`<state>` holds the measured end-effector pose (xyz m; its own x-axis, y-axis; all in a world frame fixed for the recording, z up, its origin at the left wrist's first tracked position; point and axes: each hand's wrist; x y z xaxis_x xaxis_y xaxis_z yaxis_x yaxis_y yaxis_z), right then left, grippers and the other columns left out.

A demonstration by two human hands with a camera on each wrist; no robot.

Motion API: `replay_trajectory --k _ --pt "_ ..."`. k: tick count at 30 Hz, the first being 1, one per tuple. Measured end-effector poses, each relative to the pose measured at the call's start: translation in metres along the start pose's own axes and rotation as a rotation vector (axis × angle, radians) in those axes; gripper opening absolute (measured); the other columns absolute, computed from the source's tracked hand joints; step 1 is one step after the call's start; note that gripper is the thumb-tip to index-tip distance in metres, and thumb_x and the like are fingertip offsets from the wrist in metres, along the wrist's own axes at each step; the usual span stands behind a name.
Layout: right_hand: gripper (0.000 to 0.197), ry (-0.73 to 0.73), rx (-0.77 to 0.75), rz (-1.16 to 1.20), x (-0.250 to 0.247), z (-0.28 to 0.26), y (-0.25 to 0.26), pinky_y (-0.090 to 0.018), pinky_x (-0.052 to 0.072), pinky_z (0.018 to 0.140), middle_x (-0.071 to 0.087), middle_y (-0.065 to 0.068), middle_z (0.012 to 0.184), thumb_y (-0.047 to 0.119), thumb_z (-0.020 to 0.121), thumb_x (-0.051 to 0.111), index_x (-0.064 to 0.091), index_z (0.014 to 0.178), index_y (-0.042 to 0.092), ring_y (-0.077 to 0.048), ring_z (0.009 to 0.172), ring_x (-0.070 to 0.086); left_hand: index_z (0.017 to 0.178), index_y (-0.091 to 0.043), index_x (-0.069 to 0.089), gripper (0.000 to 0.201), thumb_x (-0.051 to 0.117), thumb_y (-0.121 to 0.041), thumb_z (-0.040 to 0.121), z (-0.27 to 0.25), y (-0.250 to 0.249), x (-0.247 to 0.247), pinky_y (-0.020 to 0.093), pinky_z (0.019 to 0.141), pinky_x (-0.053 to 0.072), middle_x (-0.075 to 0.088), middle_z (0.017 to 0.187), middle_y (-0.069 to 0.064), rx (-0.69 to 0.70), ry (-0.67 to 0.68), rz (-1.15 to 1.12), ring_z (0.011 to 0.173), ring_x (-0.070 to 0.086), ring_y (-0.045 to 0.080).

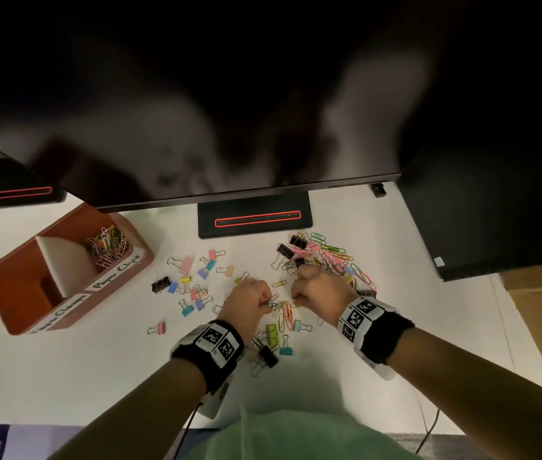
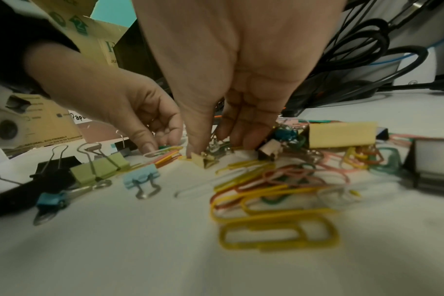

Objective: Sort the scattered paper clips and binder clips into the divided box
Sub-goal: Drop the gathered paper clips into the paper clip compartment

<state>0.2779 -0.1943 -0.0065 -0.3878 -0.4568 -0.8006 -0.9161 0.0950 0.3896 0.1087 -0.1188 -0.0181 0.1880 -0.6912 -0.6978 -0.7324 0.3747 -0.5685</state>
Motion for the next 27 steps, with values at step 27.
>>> replay_trajectory --k 27 --pt "0.025 -0.067 0.166 0.166 -0.010 -0.001 -0.007 -0.031 0.046 0.085 0.061 -0.006 0.111 0.013 0.089 0.050 0.063 0.111 0.013 -0.023 0.100 0.058 0.103 -0.010 0.062 0.021 0.064 -0.020 0.085 0.005 -0.012 -0.003 0.024 0.073 0.047 0.059 0.086 -0.001 0.146 0.097 0.046 0.073 0.050 0.010"
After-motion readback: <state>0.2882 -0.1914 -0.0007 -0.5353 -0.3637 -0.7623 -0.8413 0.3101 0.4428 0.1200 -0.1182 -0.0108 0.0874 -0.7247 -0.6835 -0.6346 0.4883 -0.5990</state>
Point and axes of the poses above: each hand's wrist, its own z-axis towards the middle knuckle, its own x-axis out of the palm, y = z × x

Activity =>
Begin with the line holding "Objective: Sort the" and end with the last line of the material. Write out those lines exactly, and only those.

Exercise response =>
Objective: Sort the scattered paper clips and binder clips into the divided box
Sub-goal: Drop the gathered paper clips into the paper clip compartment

<state>0.2779 -0.1943 -0.0065 -0.3878 -0.4568 -0.8006 -0.9161 0.0950 0.3896 0.1087 -0.1188 -0.0181 0.1880 -0.6912 -0.6978 -0.7324 0.3747 -0.5685</state>
Motion for the next 27 steps, with values at step 27.
>>> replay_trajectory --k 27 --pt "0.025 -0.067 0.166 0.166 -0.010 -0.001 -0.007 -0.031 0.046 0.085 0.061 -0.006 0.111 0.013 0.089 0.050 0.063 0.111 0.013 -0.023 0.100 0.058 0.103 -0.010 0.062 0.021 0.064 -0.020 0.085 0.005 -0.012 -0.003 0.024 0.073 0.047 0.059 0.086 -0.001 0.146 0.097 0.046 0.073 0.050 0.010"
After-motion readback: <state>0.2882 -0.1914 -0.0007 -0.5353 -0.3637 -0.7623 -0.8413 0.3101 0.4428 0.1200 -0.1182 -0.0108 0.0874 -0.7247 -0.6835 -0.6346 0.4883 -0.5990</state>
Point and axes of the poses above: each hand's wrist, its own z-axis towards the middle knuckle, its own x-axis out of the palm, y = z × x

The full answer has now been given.